The evaluation methodology involved testing various tools/methods including Reducto, Azure Document Intelligence, AWS Textract Tables, GPT4o, Google Cloud Document AI, Unstructured, and Chunkr. The evaluation process used a hierarchical alignment approach, treating table comparison as a hierarchical alignment problem, similar to DNA sequence alignment. The final similarity score, normalized between 0 and 1, indicates the level of match between tables. RD-TableBench aims to provide a more diverse set of real-world examples, ensuring accuracy with manual annotations.
Key takeaways:
- RD-TableBench is an open benchmark developed to evaluate extraction performance for complex tables, including scenarios like scanned tables, handwriting, language detection, and merged cells.

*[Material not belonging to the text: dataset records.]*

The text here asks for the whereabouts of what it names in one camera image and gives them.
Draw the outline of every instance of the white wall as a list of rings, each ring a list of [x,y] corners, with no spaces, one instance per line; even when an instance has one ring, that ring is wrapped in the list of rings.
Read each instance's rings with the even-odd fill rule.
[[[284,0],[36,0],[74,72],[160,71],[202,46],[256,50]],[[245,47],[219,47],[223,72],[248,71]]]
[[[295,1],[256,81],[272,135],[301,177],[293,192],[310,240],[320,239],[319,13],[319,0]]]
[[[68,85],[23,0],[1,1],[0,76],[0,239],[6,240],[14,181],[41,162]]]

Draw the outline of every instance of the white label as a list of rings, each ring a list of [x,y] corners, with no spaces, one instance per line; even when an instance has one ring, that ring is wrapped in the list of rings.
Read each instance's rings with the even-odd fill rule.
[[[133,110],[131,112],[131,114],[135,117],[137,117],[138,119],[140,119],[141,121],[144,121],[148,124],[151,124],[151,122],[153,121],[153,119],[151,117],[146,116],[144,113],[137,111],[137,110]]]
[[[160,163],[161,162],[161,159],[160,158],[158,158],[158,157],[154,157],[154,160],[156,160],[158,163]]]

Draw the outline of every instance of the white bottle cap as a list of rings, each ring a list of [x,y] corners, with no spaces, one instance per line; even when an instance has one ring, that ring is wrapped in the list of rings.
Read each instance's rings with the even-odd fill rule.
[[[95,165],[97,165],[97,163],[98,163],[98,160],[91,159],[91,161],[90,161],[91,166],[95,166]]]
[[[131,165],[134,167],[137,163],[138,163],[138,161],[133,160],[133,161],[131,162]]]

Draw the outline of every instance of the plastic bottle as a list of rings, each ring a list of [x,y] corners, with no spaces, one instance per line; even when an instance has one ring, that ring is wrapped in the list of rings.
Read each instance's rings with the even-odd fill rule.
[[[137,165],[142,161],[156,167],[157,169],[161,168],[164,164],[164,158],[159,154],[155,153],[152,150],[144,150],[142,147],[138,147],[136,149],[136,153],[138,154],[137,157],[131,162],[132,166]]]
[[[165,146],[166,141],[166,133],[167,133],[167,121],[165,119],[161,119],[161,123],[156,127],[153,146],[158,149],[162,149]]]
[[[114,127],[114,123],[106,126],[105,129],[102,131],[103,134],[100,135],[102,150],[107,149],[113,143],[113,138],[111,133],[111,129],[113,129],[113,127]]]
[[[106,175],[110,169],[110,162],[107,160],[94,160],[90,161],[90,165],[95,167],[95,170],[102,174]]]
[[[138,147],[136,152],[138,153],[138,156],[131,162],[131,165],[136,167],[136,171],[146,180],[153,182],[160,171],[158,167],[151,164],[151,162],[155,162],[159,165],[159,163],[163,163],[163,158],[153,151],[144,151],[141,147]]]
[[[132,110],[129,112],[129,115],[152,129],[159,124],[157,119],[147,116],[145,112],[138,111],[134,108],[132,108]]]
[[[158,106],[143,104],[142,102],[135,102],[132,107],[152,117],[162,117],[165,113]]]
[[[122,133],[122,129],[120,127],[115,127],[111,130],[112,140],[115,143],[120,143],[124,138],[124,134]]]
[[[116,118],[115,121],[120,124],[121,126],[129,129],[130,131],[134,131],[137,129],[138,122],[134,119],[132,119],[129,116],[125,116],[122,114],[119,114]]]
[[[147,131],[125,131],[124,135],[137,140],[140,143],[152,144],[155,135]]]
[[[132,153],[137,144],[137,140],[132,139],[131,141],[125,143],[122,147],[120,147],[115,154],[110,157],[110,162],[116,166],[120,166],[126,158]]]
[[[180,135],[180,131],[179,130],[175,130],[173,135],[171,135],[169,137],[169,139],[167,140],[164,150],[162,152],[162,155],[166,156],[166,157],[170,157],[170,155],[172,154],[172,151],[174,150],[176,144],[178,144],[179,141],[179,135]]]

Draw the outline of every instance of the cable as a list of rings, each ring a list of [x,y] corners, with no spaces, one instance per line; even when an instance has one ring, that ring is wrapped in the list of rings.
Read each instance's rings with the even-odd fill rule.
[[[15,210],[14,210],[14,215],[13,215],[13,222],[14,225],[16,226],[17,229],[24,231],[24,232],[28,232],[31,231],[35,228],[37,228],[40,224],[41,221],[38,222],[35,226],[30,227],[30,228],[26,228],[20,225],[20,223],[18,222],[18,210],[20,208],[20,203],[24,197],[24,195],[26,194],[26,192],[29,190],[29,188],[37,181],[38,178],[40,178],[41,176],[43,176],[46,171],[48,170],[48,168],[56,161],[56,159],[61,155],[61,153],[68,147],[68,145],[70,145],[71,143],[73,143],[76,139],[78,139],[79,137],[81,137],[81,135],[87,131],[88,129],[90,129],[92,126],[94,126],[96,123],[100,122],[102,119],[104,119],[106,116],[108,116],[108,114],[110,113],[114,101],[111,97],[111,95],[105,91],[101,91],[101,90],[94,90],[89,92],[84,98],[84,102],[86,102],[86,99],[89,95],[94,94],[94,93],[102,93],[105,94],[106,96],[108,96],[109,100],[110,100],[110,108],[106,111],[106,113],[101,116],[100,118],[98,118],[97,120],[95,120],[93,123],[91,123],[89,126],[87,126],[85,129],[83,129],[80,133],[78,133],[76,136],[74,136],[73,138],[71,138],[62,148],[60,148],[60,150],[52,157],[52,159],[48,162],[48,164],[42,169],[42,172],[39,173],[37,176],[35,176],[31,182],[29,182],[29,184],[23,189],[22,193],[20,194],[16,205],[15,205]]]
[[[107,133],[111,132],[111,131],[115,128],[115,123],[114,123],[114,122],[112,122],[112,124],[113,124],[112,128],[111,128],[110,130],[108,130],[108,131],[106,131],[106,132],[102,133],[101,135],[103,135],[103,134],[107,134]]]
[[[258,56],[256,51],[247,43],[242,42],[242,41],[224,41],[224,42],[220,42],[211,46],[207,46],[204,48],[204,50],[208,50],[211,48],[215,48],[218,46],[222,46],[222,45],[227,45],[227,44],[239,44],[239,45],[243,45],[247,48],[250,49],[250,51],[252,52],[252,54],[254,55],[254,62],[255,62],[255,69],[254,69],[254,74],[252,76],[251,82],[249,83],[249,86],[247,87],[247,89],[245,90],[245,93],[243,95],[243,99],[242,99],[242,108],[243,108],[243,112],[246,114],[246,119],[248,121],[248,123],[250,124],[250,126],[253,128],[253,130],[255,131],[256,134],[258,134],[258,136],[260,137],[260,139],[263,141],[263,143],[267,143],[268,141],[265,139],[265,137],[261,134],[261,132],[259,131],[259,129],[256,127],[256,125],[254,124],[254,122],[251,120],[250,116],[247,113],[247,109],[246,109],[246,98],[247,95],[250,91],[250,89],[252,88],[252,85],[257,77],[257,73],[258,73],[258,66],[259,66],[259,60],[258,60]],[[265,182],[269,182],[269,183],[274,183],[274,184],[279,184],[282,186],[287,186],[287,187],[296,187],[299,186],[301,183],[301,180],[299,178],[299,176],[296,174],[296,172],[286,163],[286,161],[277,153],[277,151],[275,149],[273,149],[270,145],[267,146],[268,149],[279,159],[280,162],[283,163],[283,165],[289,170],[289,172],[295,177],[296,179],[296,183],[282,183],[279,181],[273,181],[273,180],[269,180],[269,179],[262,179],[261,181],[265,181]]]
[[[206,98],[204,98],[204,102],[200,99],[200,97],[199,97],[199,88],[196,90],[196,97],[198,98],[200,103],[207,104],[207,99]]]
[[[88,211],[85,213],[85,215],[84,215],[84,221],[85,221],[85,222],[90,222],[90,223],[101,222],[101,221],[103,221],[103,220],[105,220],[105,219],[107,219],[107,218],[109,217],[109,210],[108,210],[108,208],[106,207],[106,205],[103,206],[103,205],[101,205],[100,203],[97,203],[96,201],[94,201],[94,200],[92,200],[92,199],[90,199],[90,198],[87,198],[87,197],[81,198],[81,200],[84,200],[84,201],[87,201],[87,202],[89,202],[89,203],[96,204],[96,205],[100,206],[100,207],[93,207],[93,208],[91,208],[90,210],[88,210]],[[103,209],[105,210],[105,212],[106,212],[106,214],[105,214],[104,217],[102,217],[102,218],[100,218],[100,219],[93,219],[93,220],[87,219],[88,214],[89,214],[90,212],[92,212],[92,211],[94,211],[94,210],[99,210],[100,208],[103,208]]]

- The data for RD-TableBench was manually annotated by a team of PhD-level human labelers, comprising 1000 complex table images from a diverse set of publicly available documents.
- The evaluation methodology involved several tools/methods including Reducto, Azure Document Intelligence, AWS Textract Tables, GPT4o, Google Cloud Document AI, Unstructured, and Chunkr.
- The benchmark uses a hierarchical alignment approach for table comparison, treating it as a problem similar to DNA sequence alignment, and uses the Needleman-Wunsch algorithm for measuring table similarity.